地元と違うウチナンチュ独特の習慣、驚いたこと
お墓の前でピクニック(シーミー)
沖縄へ旅行へ来ているときは沖縄のお墓はこんなに大きいんだ。珍しいな。としか思っていなかったんですけど、沖縄へ住んでから、通学の途中で5月くらいにお墓の前の道が縦列駐車でうまってて、何してるのかな?とお墓のほうを見てみると、ブルーシートを広げてみんなで楽しそうにピクニックしてる!と衝撃を受けました。後からシーミー(清明祭)ってわかったんですけど。
地元で夜中にお墓の前を自転車で通ったら怖くてゾクっとするんですけど、沖縄はシーミーとかでみんながピクニックみたいなのをしているので怖くないというか(笑)

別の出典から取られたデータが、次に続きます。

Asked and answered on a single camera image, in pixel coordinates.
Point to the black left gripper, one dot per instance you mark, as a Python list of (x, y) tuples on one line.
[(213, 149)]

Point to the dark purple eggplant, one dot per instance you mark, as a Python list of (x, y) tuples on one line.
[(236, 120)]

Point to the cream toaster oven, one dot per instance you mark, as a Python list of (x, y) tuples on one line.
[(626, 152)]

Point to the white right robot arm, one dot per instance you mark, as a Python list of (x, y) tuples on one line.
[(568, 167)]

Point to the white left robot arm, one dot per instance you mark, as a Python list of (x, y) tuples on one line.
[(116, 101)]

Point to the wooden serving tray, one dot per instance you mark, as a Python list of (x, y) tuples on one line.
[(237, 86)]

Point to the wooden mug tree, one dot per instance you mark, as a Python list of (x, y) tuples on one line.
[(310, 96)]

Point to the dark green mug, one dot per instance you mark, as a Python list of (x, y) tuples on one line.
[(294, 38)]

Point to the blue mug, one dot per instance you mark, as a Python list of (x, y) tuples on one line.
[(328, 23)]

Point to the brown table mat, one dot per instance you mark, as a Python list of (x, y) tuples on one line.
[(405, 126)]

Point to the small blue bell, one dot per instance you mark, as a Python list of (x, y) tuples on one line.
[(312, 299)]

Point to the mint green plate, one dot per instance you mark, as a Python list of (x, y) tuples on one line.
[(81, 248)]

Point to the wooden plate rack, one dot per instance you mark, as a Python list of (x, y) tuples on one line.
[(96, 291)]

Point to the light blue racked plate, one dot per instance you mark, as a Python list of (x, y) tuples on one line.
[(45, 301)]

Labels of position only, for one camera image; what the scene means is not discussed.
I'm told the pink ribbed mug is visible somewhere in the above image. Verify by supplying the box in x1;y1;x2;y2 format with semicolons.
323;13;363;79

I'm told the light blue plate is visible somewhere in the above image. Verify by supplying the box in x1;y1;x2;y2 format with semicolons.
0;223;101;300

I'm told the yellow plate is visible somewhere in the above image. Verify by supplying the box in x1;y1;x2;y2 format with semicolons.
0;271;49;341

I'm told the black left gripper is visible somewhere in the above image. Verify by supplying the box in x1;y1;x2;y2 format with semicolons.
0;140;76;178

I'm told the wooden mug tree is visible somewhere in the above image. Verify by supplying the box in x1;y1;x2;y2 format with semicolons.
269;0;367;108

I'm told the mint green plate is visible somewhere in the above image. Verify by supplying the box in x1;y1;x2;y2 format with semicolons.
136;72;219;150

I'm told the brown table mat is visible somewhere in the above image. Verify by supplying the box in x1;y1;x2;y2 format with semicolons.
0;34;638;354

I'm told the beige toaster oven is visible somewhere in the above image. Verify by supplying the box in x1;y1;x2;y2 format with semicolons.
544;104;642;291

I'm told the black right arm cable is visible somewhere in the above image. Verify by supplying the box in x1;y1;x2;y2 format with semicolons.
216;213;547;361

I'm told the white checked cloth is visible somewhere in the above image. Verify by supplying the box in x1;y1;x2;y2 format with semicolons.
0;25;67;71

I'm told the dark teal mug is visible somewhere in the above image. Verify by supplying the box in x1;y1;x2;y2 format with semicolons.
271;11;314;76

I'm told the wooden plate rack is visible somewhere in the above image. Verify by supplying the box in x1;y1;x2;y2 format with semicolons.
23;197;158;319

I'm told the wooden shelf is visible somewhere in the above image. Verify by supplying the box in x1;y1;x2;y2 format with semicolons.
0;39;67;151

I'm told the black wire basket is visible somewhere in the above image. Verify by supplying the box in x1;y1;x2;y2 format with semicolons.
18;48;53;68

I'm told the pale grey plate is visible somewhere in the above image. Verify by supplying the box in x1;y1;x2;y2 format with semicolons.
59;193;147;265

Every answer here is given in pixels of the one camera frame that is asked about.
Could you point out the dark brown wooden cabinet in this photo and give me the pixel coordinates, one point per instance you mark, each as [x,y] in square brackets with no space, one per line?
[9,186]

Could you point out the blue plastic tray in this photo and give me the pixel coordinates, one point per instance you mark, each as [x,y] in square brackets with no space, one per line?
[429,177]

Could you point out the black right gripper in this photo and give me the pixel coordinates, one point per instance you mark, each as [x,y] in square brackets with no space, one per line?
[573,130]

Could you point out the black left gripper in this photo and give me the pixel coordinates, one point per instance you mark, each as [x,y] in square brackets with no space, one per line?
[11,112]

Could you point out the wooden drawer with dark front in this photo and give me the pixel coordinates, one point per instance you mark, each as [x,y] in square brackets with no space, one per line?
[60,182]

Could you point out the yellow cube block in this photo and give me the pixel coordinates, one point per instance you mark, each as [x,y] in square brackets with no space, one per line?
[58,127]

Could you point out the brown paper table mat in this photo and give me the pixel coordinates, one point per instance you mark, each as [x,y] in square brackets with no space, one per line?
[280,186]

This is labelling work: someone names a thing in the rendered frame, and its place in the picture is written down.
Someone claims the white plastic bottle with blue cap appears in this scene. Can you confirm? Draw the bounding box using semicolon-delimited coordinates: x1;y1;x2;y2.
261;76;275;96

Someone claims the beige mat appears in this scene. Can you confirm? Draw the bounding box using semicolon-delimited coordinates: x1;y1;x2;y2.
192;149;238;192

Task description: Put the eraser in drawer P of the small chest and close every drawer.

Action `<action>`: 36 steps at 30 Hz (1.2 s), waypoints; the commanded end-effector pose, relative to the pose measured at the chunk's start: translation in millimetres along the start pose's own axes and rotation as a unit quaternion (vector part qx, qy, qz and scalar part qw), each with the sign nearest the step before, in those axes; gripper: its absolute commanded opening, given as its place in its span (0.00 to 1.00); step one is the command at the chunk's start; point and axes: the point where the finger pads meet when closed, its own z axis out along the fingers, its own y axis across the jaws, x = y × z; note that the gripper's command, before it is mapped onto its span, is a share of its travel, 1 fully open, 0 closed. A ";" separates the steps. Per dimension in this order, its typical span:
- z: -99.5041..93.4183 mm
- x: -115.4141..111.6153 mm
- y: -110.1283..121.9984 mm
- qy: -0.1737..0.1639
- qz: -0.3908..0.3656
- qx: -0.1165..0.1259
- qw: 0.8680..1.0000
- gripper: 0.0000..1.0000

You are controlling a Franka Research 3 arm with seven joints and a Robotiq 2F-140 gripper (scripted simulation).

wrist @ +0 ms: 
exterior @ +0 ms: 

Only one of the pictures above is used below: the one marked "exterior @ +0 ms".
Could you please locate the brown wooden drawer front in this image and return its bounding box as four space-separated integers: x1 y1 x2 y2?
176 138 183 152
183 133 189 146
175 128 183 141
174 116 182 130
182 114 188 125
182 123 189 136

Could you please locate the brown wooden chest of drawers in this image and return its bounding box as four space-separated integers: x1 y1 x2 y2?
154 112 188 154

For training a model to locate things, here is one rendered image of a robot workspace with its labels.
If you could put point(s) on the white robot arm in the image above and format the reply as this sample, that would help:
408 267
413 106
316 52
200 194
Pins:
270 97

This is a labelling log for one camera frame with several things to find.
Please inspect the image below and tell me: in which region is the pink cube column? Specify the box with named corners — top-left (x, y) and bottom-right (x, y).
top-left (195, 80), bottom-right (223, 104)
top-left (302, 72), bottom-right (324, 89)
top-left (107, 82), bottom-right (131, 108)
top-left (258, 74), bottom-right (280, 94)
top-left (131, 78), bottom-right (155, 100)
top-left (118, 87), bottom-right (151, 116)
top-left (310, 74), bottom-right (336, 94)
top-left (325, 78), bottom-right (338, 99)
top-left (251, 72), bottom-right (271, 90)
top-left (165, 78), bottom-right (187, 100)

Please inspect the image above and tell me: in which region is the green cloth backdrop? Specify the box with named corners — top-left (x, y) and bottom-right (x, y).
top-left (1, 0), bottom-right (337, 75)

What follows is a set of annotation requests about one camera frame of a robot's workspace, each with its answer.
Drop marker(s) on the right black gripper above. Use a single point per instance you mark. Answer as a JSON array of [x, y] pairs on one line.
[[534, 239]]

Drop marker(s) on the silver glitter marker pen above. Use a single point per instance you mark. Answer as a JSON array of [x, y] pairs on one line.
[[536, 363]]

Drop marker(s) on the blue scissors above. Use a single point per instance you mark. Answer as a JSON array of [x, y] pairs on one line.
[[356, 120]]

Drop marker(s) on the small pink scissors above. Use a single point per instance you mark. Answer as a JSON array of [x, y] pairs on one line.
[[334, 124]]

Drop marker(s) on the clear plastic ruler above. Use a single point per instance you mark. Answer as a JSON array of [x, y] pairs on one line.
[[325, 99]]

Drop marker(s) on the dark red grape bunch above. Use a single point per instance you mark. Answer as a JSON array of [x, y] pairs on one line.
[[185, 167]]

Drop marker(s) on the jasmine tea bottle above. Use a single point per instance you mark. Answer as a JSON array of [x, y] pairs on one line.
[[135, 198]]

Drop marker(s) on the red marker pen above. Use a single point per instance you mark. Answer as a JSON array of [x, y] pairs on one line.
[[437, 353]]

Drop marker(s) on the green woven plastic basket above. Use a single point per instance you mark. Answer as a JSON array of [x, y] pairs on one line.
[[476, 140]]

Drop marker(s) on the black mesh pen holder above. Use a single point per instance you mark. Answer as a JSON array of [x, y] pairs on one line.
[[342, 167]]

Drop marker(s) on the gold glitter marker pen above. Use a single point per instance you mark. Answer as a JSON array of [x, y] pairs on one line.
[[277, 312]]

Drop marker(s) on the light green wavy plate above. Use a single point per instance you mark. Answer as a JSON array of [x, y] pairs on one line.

沖縄へ来てこれは文化の違いというか、衝撃を受けました。
湿気が多い
習慣ではないんですけど、沖縄へ来て驚いたことは湿気が多いこと!
特に大阪へ帰省して那覇空港へ着いたときに搭乗口から降りるときに“モワッ”と感じる。すぐにカビが生えたりしたのですぐ除湿器を買いました(笑)
結婚式(披露宴)で人の話を聞かない
結婚式の余興で、エイサーの演舞を依頼されて行くんですけど、お客さんが多いのもすごいなぁと思いましたが、人の話を聞かないですね(笑)
友人代表とかめっちゃいいこと言ってるのに聞いてないとか(笑)
※沖縄の結婚式(披露宴)はワイワイガヤガヤしています。
初めて覚えたウチナーグチ
「だから、だからさぁ、だからね」(そうだね。そうだよね。というような共感)
たとえば私が「昨日こういうことがあったんだけど、こう思わない?」って投げかけたら友達が「だから、だから!」って言うんですよ。
共感してくれているとはわかったんですけど「だから」という接続詞なので、このあとから友達からの話があるんだと思って待っていたら、何も続きがなくて『え?』みたいな(笑)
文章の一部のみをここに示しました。